You could imagine a scenario where you have two people who are otherwise exactly the same except for vaccination, where you could think about vaccination as a tiebreaker. But it’s only in your imagination that you would have that scenario come up, and we already ration care in general in every health system everywhere, based on lots of different principles.
I also think it is unfair [to use vaccination status as the deciding factor], especially when you don’t know why that person wasn’t vaccinated. There are obviously people, like the picture in our mind — which I think is in many ways encouraged by different media portrayals and by people who enjoy fostering malice towards one another in our nation — the picture of someone who gets all their health information from their Aunt Gertrude on Facebook and is posting memes about [National Institute of Allergy and Infectious Diseases chief Anthony] Fauci being part of the Illuminati and whatnot.

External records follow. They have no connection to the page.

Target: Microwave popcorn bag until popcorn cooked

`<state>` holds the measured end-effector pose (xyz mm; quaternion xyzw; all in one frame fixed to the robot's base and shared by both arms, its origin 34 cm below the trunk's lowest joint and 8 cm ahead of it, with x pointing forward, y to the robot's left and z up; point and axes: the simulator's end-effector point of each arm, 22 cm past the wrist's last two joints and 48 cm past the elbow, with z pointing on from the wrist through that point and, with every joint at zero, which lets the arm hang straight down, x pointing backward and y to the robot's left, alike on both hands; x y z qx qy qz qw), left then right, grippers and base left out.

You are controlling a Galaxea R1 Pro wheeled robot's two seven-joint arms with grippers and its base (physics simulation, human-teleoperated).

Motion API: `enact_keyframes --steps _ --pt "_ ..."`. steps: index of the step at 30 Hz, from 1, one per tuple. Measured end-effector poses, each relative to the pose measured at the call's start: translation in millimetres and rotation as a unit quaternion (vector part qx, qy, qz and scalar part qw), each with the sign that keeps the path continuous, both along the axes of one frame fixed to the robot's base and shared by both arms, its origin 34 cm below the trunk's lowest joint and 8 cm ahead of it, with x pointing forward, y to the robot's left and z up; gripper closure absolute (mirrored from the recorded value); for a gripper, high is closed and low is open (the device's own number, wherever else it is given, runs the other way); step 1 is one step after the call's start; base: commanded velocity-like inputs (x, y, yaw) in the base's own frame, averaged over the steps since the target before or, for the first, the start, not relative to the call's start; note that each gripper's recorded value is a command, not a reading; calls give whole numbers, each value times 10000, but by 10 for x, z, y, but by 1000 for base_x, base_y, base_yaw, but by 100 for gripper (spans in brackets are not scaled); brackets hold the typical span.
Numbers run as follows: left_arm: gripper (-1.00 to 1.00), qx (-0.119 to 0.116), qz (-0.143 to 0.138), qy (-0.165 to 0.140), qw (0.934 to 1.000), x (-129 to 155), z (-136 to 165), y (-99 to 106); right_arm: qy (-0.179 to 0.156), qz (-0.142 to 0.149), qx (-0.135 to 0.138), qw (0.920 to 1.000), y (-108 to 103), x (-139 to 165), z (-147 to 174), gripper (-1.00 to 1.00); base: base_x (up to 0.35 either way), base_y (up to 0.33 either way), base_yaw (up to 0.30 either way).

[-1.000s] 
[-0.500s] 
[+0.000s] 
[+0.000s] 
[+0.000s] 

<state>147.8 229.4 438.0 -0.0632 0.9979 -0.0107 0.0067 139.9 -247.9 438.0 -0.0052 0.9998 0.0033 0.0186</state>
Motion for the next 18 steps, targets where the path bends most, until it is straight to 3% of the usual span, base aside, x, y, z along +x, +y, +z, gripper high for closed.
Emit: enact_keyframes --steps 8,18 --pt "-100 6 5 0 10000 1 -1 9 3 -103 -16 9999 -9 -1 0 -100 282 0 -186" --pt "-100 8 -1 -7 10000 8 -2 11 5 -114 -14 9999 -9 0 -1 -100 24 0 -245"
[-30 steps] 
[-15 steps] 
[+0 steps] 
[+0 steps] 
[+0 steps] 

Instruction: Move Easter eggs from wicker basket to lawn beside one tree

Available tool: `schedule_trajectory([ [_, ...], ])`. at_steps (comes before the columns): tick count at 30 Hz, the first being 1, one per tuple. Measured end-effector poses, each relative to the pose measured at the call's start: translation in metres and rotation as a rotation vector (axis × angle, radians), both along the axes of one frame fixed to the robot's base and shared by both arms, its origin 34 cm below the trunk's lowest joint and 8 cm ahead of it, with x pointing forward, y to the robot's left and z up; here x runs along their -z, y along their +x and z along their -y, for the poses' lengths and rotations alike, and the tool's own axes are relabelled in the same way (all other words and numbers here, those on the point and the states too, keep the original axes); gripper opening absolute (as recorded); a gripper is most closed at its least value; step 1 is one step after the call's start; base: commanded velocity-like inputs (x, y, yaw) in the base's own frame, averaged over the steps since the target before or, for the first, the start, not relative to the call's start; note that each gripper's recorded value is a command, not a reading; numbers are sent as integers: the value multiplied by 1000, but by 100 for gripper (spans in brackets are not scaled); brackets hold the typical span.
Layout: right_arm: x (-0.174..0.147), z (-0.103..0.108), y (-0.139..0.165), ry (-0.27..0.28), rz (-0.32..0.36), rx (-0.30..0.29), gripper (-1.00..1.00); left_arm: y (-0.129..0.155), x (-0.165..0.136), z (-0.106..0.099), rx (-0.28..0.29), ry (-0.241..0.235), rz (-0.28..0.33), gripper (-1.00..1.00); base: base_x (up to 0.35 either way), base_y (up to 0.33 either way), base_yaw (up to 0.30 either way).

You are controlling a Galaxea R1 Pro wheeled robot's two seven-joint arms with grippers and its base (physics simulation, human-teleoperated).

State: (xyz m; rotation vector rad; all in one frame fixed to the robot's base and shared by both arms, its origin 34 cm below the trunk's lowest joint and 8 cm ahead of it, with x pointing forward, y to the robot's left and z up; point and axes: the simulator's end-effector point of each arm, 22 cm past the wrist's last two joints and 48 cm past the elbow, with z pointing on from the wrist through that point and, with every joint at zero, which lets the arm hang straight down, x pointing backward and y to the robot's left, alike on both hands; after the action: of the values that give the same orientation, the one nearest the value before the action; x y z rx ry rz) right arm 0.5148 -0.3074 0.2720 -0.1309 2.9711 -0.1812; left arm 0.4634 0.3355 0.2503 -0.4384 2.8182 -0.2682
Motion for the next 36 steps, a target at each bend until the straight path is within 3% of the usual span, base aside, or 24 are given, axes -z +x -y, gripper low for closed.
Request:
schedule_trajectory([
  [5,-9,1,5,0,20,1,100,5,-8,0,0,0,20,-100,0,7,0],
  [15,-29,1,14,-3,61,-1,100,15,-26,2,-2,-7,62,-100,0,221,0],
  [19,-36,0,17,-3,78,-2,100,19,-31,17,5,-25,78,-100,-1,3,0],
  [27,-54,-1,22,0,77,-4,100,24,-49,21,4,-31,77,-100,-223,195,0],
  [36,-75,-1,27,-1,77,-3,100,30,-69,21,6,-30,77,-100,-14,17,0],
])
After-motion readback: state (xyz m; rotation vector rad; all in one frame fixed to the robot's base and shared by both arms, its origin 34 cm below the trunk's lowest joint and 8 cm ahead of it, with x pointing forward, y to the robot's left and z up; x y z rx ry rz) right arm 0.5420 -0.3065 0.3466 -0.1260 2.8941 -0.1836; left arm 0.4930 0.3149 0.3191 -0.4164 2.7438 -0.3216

But there are lots of different reasons people have chosen not to get vaccinated. I would say probably the biggest number I have encountered are people who got COVID and are hesitant about getting the vaccine because they’re hesitant about reactions, or they know someone who had a bad reaction, or maybe they have a history of bad reactions. So for them, it’s a matter of prudential judgment, but you can’t look at that history when you’re in the hypothetical ICU, you have one ventilator and two patients in front of you. Looking at someone’s vaccination status, you can’t say, “Oh, well, this person was vaccinated. They get the tube. This person was not vaccinated. They don’t.”